Required action: The listing that follows is to be repeated exactly.
*** Source data Section Begins ***
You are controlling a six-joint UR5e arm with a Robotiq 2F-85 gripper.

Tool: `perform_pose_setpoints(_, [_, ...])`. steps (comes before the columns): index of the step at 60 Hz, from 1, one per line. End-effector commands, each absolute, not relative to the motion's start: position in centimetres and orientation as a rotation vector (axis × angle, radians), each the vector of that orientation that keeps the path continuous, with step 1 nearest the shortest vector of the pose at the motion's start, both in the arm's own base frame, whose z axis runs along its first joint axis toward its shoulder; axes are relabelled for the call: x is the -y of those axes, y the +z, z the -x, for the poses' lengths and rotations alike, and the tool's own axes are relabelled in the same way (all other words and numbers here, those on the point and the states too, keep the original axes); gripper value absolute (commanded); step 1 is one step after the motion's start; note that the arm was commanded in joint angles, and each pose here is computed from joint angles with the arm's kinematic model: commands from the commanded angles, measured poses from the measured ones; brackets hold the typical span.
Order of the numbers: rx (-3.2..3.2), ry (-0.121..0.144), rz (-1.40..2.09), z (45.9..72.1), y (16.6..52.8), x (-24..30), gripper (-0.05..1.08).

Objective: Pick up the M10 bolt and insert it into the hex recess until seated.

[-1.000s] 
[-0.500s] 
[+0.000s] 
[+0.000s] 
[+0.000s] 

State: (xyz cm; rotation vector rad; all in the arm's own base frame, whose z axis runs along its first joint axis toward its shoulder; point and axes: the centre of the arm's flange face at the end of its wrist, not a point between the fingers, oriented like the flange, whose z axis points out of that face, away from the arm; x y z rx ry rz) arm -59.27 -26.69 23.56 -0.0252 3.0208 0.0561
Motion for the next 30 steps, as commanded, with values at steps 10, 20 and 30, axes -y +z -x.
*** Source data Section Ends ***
Exercise response:
You are controlling a six-joint UR5e arm with a Robotiq 2F-85 gripper.

Tool: `perform_pose_setpoints(_, [_, ...])`. steps (comes before the columns): index of the step at 60 Hz, from 1, one per line. End-effector commands, each absolute, not relative to the motion's start: position in centimetres and orientation as a rotation vector (axis × angle, radians), each the vector of that orientation that keeps the path continuous, with step 1 nearest the shortest vector of the pose at the motion's start, both in the arm's own base frame, whose z axis runs along its first joint axis toward its shoulder; axes are relabelled for the call: x is the -y of those axes, y the +z, z the -x, for the poses' lengths and rotations alike, and the tool's own axes are relabelled in the same way (all other words and numbers here, those on the point and the states too, keep the original axes); gripper value absolute (commanded); step 1 is one step after the motion's start; note that the arm was commanded in joint angles, and each pose here is computed from joint angles with the arm's kinematic model: commands from the commanded angles, measured poses from the measured ones; brackets hold the typical span.
Order of the numbers: rx (-3.2..3.2), ry (-0.121..0.144), rz (-1.40..2.09), z (45.9..72.1), y (16.6..52.8), x (-24..30), gripper (-0.05..1.08).

Objective: Pick up the M10 bolt and insert it into the hex recess until seated.

[-1.000s] 
[-0.500s] 
[+0.000s] 
[+0.000s] 
[+0.000s] 

State: (xyz cm; rotation vector rad; all in the arm's own base frame, whose z axis runs along its first joint axis toward its shoulder; point and axes: the centre of the arm's flange face at the end of its wrist, not a point between the fingers, oriented like the flange, whose z axis points out of that face, away from the arm; x y z rx ry rz) arm -59.27 -26.69 23.56 -0.0252 3.0208 0.0561
Motion for the next 30 steps, as commanded, with values at steps 10, 20 and 30, axes -y +z -x.

This response is done.